[RECORDS SHOWN]
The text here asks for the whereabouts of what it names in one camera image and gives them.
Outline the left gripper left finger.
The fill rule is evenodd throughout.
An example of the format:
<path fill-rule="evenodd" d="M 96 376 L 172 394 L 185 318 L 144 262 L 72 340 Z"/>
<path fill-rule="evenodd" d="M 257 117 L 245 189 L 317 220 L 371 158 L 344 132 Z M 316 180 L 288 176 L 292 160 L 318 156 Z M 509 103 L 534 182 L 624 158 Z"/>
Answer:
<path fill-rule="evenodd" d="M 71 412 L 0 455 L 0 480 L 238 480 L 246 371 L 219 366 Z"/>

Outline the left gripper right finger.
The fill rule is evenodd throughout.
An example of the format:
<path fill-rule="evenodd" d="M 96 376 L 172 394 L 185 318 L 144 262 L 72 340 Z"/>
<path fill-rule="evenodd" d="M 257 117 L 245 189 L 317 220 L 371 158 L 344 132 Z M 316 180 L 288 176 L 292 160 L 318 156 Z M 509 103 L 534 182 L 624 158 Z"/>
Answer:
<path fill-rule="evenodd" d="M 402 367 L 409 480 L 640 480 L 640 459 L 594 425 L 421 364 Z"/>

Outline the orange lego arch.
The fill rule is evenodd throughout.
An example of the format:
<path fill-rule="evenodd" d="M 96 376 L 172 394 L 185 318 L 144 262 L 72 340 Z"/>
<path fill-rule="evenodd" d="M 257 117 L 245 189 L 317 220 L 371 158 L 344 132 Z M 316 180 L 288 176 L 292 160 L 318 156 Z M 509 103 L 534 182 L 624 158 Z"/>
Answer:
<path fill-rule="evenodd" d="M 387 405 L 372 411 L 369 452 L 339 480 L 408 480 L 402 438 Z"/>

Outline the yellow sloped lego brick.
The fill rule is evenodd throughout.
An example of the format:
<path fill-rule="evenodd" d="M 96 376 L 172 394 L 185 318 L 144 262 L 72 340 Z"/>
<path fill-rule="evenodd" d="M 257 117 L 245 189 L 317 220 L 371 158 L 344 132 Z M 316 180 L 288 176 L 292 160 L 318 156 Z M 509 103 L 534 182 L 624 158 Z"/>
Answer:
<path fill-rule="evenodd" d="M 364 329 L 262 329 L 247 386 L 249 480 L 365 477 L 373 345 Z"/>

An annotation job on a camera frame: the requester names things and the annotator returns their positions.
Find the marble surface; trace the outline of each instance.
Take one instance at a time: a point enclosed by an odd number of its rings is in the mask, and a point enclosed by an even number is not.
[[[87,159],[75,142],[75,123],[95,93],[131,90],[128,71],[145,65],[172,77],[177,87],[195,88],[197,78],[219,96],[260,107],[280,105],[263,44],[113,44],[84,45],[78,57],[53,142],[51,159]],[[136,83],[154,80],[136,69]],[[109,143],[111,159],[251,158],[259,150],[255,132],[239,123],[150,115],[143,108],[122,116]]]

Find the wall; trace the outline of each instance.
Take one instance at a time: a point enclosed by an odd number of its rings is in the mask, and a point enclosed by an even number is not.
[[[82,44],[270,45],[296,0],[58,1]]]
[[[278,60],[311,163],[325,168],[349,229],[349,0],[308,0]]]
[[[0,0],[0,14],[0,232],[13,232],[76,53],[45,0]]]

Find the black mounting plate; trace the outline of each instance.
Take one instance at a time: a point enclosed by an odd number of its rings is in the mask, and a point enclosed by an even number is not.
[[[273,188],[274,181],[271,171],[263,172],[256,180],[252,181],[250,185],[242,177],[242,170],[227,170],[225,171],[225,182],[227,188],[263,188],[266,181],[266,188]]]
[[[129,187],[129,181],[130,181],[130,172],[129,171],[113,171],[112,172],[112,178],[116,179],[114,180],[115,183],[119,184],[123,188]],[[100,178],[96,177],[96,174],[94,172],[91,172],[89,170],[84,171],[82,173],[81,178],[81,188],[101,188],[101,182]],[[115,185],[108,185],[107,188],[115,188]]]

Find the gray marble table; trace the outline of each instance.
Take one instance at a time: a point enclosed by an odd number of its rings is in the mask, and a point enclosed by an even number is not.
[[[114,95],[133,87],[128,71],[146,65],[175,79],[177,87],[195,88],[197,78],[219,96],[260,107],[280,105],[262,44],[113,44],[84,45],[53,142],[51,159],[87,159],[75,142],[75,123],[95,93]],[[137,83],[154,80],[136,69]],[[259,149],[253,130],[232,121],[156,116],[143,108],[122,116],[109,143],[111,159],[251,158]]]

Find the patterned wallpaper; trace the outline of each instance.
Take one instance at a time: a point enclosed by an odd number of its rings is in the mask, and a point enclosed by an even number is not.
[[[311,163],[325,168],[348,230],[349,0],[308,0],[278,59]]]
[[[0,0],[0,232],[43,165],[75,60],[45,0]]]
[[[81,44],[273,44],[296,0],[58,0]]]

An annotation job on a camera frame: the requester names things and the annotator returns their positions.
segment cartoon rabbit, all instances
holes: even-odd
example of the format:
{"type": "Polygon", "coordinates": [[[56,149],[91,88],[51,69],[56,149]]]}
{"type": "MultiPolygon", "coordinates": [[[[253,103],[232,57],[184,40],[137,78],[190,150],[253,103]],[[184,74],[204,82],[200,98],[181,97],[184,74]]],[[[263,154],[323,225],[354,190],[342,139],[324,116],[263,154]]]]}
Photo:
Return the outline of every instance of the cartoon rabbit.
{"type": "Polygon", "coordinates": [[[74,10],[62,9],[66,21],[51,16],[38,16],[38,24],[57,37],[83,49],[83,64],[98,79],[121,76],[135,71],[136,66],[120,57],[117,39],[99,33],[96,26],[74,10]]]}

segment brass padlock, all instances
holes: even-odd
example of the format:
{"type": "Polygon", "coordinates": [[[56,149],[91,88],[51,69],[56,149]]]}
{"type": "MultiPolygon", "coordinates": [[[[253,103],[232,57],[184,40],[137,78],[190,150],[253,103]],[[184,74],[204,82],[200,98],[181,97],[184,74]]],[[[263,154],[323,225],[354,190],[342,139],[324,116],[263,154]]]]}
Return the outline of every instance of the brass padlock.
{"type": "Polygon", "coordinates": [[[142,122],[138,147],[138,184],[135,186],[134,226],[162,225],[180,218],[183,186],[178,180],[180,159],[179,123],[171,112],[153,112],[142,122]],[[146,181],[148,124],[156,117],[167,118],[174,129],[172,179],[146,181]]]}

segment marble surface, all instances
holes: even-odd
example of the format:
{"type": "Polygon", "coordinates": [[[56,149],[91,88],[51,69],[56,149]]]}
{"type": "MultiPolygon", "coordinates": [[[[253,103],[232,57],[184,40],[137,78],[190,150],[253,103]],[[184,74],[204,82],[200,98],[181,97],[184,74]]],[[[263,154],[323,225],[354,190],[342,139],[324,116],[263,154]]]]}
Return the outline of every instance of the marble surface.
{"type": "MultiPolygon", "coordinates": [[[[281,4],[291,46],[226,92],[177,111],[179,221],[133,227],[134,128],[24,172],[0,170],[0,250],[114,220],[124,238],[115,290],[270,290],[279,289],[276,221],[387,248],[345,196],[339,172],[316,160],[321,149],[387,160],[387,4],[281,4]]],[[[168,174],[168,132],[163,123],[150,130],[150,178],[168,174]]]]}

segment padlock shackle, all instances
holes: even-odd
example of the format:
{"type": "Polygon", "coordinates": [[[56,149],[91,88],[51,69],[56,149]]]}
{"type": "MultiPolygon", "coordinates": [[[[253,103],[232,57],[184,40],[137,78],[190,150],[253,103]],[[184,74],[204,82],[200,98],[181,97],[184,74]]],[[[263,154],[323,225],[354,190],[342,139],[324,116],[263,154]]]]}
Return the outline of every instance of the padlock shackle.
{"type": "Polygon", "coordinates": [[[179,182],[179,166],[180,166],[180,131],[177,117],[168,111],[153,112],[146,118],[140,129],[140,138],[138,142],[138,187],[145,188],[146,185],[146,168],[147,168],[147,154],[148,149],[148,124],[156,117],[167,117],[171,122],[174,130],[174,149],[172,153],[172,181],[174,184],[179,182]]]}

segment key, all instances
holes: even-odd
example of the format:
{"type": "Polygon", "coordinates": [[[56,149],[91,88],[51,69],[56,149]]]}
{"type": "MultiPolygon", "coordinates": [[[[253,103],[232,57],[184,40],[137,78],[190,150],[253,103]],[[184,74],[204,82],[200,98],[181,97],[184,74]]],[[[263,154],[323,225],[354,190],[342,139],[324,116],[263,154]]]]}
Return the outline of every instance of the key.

[EXERCISE]
Reproduce word for word only the first line of the listing above and each line after it through the line with "Outline the left gripper right finger.".

[TASK SOLUTION]
The text here asks for the whereabouts of what it names in one camera image and gives them.
Outline the left gripper left finger.
The fill rule is evenodd throughout.
An example of the format:
<path fill-rule="evenodd" d="M 96 376 L 172 394 L 185 318 L 144 262 L 72 340 Z"/>
<path fill-rule="evenodd" d="M 257 117 L 245 189 L 317 220 L 371 158 L 344 132 Z M 316 180 L 288 176 L 292 160 L 318 156 Z M 509 103 L 534 182 L 624 158 Z"/>
Answer:
<path fill-rule="evenodd" d="M 71 412 L 0 455 L 0 480 L 238 480 L 246 371 L 219 366 Z"/>

Outline the left gripper right finger.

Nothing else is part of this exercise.